**To do**
Print the listing below from its opening line through the line holding "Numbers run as", both ends included.

**Provided material**
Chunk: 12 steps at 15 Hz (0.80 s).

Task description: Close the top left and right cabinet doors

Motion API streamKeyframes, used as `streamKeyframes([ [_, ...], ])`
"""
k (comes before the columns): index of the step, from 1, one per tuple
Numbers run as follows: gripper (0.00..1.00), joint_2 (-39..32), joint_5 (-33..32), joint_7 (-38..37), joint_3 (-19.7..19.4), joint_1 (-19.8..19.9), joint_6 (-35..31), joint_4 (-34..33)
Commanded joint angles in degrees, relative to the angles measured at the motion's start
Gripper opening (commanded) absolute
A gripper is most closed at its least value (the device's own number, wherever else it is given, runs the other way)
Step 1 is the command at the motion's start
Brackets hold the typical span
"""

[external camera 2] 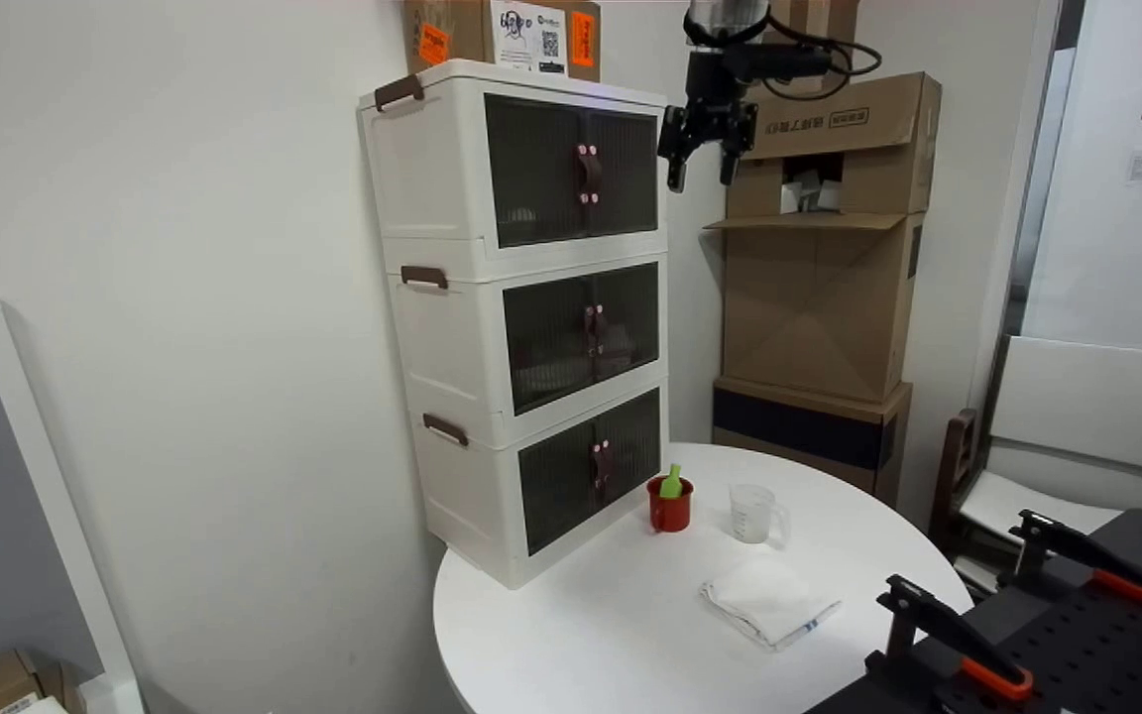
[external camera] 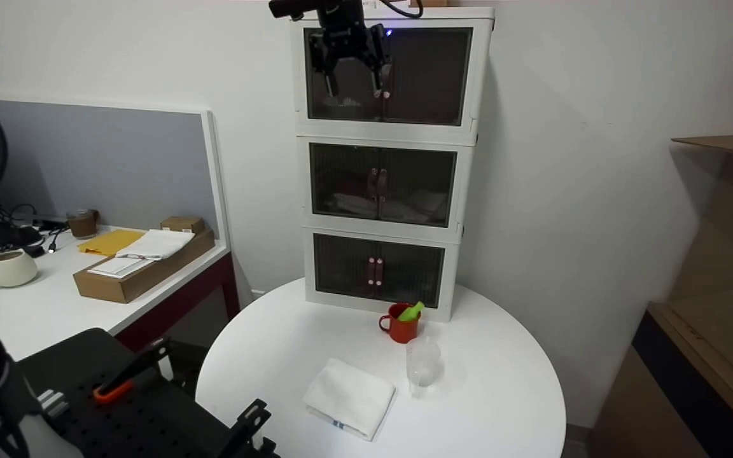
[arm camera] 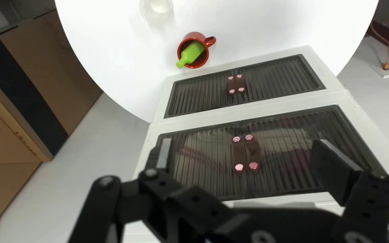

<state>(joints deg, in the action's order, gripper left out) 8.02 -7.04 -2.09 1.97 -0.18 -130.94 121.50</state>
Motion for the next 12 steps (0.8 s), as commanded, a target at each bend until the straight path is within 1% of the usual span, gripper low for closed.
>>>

**Task result**
Chunk: 12 steps at 15 Hz (0.80 s).

Task description: Close the top left and right cabinet doors

Motion API streamKeyframes, used as `streamKeyframes([ [_, ...], ])`
"""
k (comes before the columns): index of the step, from 1, one per tuple
Numbers run as follows: gripper (0.00..1.00), joint_2 (-39..32), joint_5 (-33..32), joint_7 (-38..37), joint_3 (-19.7..19.4), joint_1 (-19.8..19.9), joint_6 (-35..31), joint_4 (-34..33)

That concludes the output for this exercise.